Data listing:
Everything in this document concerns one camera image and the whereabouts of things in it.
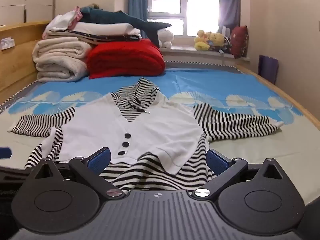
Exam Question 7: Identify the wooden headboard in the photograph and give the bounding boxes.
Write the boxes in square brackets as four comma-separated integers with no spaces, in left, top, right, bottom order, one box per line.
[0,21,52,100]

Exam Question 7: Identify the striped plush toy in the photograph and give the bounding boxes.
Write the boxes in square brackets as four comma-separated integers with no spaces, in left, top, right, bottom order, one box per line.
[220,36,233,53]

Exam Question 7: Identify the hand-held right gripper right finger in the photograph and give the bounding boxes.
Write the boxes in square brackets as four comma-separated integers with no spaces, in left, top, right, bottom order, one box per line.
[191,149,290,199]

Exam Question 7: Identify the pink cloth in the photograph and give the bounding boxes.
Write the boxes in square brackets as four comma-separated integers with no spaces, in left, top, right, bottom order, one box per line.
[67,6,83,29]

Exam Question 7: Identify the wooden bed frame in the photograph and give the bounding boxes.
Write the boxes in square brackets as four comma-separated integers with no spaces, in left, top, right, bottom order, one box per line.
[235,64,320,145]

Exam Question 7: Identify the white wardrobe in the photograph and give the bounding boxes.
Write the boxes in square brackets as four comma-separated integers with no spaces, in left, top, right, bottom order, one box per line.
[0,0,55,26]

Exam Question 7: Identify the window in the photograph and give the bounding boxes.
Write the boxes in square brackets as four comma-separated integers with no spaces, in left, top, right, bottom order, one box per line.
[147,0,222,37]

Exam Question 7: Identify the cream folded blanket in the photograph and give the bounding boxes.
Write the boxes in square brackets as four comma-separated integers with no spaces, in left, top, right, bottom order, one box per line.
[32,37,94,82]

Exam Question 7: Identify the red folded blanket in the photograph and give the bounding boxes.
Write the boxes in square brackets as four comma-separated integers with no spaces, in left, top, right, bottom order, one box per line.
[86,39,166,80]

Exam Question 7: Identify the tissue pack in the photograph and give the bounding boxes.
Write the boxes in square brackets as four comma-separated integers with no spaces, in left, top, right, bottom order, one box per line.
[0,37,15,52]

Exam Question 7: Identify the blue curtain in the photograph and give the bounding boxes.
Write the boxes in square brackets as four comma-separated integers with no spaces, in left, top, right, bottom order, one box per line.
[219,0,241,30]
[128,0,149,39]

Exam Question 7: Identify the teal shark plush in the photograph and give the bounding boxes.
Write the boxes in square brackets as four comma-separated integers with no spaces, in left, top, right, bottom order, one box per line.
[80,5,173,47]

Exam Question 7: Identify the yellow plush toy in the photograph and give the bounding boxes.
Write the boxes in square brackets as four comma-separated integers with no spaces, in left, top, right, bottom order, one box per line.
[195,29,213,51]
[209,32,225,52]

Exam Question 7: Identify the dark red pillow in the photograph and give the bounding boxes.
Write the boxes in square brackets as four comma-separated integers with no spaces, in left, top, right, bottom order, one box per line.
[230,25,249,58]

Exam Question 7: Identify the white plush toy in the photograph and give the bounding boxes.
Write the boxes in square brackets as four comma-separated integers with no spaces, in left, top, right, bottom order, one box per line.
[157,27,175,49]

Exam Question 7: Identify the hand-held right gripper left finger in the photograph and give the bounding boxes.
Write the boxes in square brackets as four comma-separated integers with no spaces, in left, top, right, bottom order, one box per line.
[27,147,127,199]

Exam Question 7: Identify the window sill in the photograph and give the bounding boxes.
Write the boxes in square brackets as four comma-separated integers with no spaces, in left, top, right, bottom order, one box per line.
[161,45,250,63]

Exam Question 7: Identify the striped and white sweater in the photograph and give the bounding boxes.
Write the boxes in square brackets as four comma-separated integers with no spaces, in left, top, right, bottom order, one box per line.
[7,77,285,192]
* * *
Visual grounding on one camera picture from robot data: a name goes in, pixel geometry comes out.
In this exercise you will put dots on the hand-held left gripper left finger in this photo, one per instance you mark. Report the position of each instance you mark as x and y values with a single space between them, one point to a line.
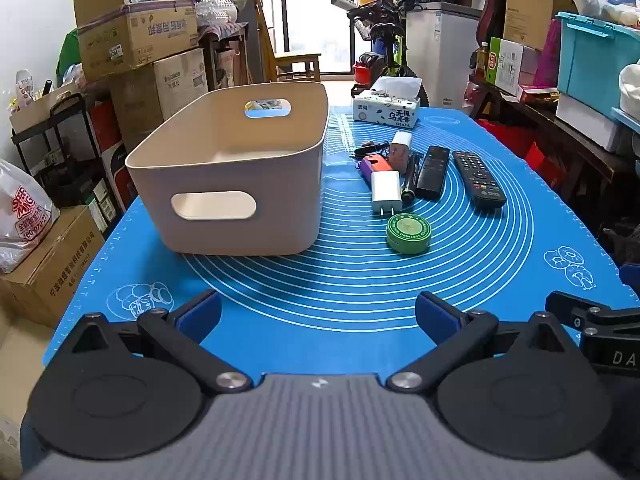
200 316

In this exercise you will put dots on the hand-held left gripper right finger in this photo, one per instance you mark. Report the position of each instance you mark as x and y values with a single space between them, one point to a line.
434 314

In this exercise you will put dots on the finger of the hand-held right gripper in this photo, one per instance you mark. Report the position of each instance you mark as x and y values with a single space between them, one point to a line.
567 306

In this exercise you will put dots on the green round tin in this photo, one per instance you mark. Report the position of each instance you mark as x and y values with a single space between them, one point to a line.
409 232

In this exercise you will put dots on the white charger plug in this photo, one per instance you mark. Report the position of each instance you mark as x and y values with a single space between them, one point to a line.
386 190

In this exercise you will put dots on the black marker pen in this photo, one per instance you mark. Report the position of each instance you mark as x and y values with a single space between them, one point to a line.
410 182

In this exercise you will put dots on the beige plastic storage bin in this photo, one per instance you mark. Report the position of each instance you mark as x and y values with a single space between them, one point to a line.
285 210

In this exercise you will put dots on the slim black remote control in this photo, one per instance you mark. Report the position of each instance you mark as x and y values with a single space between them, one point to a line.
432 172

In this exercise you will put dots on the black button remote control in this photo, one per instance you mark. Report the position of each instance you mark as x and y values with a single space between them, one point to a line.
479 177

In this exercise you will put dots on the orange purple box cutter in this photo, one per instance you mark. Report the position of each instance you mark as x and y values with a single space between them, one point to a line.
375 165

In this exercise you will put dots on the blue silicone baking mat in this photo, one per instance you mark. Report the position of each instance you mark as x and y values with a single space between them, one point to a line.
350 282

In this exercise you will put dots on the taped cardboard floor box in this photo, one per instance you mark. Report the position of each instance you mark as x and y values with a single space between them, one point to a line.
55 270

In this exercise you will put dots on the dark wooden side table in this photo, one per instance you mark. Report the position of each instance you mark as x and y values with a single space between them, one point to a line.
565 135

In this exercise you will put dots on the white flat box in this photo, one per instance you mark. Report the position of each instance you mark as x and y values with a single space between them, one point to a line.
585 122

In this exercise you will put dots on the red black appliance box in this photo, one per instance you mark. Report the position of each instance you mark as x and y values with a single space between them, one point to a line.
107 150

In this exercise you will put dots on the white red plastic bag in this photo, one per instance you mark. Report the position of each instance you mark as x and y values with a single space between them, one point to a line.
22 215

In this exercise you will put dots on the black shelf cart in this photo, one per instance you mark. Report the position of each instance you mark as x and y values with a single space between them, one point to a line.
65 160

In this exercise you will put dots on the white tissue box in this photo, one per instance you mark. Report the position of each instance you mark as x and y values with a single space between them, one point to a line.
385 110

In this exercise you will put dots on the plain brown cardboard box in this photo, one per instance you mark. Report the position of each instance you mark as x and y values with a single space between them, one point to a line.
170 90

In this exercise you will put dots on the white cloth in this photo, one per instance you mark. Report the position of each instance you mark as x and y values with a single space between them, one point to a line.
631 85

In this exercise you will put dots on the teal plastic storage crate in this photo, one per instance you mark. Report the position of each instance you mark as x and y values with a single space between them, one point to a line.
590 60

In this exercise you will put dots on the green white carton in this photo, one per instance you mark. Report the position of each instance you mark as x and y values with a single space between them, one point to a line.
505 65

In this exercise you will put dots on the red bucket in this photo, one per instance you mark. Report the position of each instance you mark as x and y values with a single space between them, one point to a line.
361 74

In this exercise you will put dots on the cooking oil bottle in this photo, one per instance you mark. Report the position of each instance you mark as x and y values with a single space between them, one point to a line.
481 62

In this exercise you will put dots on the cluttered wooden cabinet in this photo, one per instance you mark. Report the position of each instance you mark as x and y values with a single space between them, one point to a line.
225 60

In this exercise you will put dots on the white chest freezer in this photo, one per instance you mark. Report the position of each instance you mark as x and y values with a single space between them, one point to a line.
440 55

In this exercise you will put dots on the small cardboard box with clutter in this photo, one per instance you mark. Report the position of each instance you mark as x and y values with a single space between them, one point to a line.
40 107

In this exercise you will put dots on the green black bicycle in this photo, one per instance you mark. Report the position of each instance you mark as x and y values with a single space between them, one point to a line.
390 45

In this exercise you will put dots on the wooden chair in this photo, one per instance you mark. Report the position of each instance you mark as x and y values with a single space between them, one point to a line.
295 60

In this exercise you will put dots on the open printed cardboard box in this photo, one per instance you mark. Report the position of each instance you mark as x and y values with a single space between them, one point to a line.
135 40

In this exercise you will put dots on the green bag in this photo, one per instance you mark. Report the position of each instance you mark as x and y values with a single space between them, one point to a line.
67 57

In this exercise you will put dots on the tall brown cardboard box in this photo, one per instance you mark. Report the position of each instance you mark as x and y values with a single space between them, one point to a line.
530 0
==
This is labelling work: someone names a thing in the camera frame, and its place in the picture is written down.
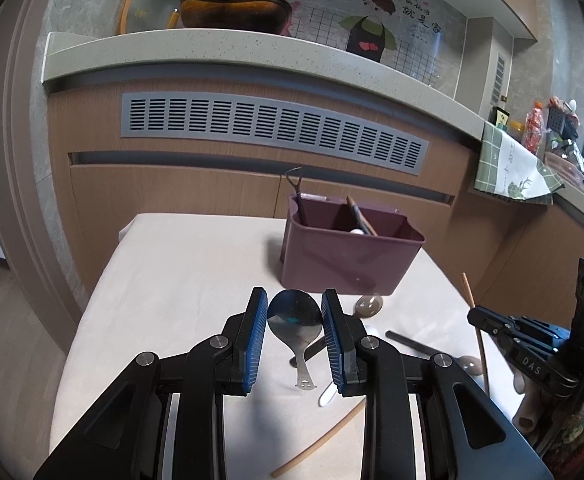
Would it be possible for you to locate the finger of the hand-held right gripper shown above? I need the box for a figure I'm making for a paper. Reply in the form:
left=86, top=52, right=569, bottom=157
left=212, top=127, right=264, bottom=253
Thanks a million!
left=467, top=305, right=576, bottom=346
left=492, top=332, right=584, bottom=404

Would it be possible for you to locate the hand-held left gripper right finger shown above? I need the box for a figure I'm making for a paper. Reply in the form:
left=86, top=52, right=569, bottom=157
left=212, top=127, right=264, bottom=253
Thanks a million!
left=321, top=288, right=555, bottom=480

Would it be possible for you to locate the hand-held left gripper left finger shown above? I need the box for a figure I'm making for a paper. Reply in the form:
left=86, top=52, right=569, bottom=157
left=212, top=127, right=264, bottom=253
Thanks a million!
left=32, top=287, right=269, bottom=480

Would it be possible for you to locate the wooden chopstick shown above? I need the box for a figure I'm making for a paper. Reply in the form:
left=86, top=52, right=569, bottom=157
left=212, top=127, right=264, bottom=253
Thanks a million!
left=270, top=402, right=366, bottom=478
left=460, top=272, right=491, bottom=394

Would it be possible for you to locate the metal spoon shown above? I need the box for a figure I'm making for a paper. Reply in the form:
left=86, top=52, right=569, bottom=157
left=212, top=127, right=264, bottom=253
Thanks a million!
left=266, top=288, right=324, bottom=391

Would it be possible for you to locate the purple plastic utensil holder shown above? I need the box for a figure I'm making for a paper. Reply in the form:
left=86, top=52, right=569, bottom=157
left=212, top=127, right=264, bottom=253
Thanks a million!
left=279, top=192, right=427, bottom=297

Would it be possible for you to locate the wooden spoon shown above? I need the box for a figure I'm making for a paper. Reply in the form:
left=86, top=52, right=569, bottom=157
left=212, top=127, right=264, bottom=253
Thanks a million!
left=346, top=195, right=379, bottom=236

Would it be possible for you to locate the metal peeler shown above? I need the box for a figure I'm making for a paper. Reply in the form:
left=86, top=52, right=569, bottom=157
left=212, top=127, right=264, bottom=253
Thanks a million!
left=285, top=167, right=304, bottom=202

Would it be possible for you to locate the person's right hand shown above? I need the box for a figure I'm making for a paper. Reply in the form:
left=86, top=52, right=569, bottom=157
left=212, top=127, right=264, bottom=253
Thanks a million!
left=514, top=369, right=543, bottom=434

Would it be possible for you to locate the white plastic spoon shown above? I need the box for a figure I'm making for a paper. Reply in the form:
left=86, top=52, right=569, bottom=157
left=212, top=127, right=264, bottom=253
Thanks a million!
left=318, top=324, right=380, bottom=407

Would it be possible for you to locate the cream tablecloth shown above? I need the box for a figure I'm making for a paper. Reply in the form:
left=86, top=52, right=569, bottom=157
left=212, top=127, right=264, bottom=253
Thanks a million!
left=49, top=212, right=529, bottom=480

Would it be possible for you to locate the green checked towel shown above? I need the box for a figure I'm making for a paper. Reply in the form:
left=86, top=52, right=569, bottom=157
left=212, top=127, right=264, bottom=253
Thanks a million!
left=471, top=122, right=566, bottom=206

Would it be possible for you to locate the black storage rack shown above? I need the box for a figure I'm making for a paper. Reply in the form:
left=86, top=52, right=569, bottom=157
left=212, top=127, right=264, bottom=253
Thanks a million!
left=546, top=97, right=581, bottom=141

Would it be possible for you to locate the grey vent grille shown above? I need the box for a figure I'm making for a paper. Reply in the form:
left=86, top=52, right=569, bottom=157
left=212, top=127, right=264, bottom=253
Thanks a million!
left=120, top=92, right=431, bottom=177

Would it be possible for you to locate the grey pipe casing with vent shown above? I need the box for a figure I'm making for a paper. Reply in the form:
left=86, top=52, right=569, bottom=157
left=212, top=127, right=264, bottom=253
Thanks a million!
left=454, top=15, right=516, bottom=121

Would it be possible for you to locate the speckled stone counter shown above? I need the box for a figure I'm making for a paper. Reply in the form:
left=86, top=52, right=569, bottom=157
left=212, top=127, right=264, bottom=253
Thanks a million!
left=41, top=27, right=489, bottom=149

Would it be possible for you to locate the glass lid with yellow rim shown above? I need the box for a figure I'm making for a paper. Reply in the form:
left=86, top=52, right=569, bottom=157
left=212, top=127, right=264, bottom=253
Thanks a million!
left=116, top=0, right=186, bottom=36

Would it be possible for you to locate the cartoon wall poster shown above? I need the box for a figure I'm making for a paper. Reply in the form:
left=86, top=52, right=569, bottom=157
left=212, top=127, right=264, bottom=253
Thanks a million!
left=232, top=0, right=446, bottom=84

Try it: Taking the line with "Would it be possible for you to locate the wooden spoon" as the first and the line with "Would it be possible for you to locate the metal peeler" as the last, retype that stretch of the data above exactly, with no other lines.

Answer to this exercise:
Would it be possible for you to locate the wooden spoon shown above? I need the box for a figure I'm making for a paper. Reply in the form:
left=86, top=52, right=569, bottom=157
left=212, top=127, right=264, bottom=253
Thanks a million!
left=346, top=195, right=379, bottom=236

Would it be possible for you to locate the metal peeler shown above? I need the box for a figure I'm making for a paper. Reply in the form:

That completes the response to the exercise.